Гигант прикусил губу от досады, видя, что слишком далеко зашел в своих излияниях, и, желая исправить промах, ответил голосом, которому тщетно силился придать достоинство: – При королеве и несчастной женщине никакая должность не унизительна.
– Это правда! – заметила мадемуазель Валеран, глубоко тронутая трагической участью Марии-Антуанетты и потому не замечавшая странных замашек в разговоре мнимого графа.
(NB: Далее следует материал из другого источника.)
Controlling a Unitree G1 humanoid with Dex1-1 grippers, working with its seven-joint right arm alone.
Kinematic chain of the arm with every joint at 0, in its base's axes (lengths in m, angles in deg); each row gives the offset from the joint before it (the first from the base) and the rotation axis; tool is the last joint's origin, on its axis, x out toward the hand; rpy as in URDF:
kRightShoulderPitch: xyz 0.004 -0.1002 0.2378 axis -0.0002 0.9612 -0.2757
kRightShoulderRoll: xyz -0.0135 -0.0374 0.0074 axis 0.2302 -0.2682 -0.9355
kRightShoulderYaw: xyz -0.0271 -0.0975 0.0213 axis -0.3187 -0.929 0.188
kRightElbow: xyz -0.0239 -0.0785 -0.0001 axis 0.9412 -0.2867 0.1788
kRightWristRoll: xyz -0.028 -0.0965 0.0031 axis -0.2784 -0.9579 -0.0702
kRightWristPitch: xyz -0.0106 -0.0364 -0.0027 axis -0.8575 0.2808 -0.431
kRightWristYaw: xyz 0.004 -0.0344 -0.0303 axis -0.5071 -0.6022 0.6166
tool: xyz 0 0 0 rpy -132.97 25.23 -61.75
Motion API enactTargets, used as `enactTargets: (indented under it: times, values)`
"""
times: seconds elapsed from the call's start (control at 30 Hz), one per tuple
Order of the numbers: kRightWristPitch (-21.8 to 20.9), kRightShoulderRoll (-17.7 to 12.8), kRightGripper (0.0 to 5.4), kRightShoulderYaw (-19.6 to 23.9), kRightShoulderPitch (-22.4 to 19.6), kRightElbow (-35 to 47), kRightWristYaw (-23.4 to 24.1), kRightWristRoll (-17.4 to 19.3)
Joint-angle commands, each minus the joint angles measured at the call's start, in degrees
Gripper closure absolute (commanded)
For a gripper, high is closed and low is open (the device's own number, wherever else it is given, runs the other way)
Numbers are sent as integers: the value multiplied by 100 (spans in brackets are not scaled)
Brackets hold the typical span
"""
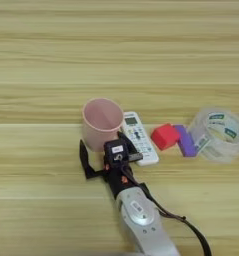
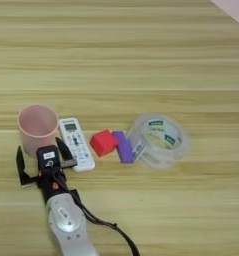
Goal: Move the objects on the table
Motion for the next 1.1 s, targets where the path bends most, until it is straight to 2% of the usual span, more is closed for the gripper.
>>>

– И притом, – продолжал Барассен, – если я и принял эту скромную обязанность, то потому что она помогла бы мне бежать. Я скрыл от тюремщиков знаменитое имя своих предков. Принимая меня за бедняка, они взваливали на меня тяжелую работу, которая им надоела, а я все исполнял, чтоб обрести их доверие. Поэтому они дозволяли мне свободно расхаживать по всей тюрьме и допускали в свой кружок во время сходок. Там я слышал о последних часах королевы от Розалии и Ларивьера.
– А? Расскажите об этом подробнее! – живо попросил Шарль, притворяясь убежденным.
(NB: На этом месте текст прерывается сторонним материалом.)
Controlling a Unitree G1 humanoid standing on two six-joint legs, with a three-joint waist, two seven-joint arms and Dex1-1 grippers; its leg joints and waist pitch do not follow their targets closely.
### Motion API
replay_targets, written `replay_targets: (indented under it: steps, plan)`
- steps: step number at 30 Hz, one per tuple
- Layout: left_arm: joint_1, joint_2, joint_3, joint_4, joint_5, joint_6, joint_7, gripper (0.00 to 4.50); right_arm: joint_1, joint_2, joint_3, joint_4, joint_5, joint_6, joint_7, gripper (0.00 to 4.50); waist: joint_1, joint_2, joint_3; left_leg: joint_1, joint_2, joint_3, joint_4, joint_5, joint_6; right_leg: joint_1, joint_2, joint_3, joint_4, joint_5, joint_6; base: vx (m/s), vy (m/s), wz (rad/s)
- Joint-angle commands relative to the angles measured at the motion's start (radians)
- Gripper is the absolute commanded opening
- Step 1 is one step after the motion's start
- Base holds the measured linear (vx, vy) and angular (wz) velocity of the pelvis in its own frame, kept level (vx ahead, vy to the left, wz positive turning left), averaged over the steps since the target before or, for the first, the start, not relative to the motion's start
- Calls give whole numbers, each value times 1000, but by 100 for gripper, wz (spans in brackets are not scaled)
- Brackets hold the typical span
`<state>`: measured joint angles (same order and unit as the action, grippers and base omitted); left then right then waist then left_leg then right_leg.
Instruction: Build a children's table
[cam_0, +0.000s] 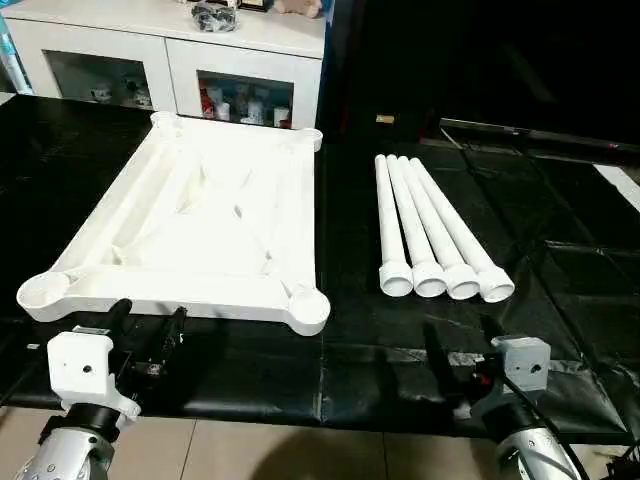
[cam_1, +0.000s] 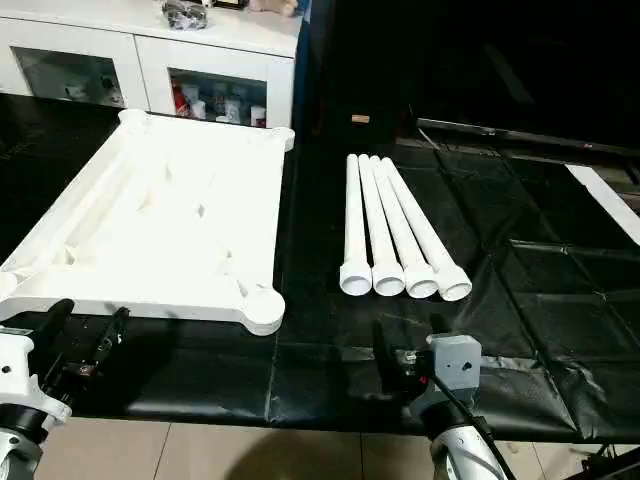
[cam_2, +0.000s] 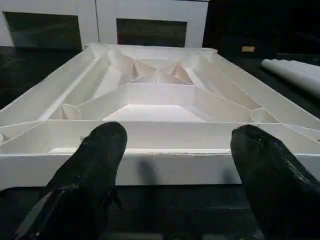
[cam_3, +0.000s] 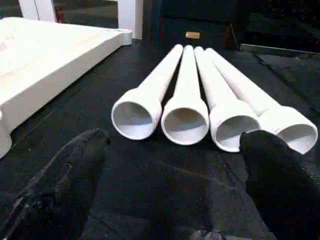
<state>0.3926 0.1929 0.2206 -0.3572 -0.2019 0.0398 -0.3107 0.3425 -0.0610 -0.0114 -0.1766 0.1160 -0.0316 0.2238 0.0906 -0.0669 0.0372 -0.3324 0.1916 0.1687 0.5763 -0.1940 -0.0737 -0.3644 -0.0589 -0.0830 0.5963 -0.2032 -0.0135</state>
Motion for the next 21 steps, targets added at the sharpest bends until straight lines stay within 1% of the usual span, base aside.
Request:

«Ага! Вот я выкрутился», – весело подумал Барассен.
– Кто такие эти Розалия и Ларивьер, которые, как следует из ваших слов, находились при королеве? – допрашивала Елена, желая узнать о последних минутах жизни Марии-Антуанетты, к которой невольно чувствовала симпатию.
– Ларивьер – тюремный ключник, впускавший к королеве судей со смертным приговором. А Розалия – это служанка госпожи Лебо, жены главного тюремщика.
– И они вам рассказывали о горестном событии?
– Двадцать раз. Если это доставит вам удовольствие, красоточка, я повторю все слово в слово, как только прочищу себе глотку.
Выдав сию не слишком аристократическую фразу, сиятельный граф схватил со стола горшок сидра и залпом проглотил такое количество, что сразу стало ясно: пребывание в тюрьме решительно повредило его умеренности и прекрасным манерам.
Проводник молча следил за каждым словом и жестом великана, который после питья вытер себе рот широким кулаком с совершенно непринужденным видом, будто манерные приближенные бывшего двора Версаля всю жизнь так и поступали.
– Э! э! – произнес он с грубым самодовольным смехом. – Теперь, когда свисток прочищен, выложим вам историйку.